En raison des formes actuelles des violents conflits dans le monde, plus de 90 % de l’ensemble des victimes sont des civils et l’exercice de la terreur sur des populations entières est un moyen de garder une emprise sociale sur elles. Les victimes doivent également endurer la destruction délibérée de leurs environnements économiques, sociaux et culturels. La manière d’interpréter ces événements est essentielle pour comprendre la façon dont les populations touchées par la guerre les vivent et les décrivent, et comment elles font alors face à ces situations et se procurent de l’aide. Ces situations sont complexes et évolutives et les résultats dépendent des forces sociales, culturelles et politiques existantes.

 

L’importance accordée aux projets psychosociaux s’inspirant des modèles de traumatisme occidentaux s’est fort accrue ces dernières années et ce rapport présente une analyse critique de ces activités en prenant pour exemples la Bosnie et le Rwanda.
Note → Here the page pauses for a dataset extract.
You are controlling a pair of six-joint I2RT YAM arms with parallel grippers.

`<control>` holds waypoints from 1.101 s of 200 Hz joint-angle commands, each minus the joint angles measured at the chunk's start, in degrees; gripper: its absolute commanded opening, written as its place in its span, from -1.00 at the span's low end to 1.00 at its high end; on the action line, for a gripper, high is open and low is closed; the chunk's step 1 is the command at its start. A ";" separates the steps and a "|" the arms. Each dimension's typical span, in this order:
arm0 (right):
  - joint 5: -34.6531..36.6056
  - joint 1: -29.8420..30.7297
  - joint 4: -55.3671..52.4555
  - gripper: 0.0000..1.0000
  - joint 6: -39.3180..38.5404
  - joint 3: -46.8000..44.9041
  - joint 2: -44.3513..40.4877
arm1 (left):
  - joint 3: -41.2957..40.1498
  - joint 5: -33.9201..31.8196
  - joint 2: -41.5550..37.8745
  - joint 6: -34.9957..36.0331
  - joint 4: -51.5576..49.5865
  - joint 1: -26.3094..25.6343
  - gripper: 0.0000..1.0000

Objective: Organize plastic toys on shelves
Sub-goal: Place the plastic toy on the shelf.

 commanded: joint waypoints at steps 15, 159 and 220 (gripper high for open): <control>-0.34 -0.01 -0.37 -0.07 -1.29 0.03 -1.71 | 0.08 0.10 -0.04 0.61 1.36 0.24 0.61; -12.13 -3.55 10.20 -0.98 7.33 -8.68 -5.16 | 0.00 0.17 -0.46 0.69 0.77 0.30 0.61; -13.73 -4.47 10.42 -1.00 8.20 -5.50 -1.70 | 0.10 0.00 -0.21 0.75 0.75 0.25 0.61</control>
La détresse et la souffrance inhérente à la guerre sont susceptibles d’être redéfinies comme étant un état psychologique – une “traumatisation”- pour lequel une attention et un traitement professionnels sont nécessaires. Pour la grande majorité des personnes affectées, la “traumatisation” est une pseudo-condition. Une telle démarche plutôt étroite risque donc de placer certaines personnes dans le rôle de malade et de négliger l’intégration des choix, traditions et compétences des populations affectées dans les stratégies de survie novatrices. Cette démarche exagère également le rôle des experts occidentaux et de leur technologie en matière de santé mentale, qui est censé convenir à toutes situations.

 

Outre une base solide de connaissances concernant les caractéristiques des conflits contemporains, le personnel international pour l’aide d’urgence doit être aussi informé que possible de l’ampleur sociale, culturelle et historique de l’impact de ces conflits sur le site pour lequel un projet a spécifiquement été assigné. Une condition fondamentale à la réussite des interventions repose sur la qualité des relations édifiées avec ceux que nous désirons aider. En partant de ce principe, on peut envisager des projets qui tiendraient compte des priorités des personnes directement concernées, ne mettraient pas en question leurs propres contextes et interprétations culturels et, espérons-le, seraient aussi capables de faire face à l’évolution des circonstances et des choix.

 

Le souci dominant concerne le rôle d’un milieu social qui, bien qu’immanquablement ciblé en période de conflit, tient compte du fait que les populations de survivants sont à même de prendre en charge leurs souffrances, de s’adapter et de se rétablir. L’action doit donc se concentrer sur la collectivité et non sur l’individu. Le terme “psycho” des activités psychosociales prête à confusion et devrait être éliminé. On devrait se concentrer sur les principes de développement/réhabilitation social auxquels peuvent venir s’ajouter les autres aspects rejetés par les calamités provoquées par l’homme plutôt que par la nature. Il s’agit donc, en particulier, d’adopter une approche globale qui ramène la question des droits et du désir de justice des victimes au centre des débats.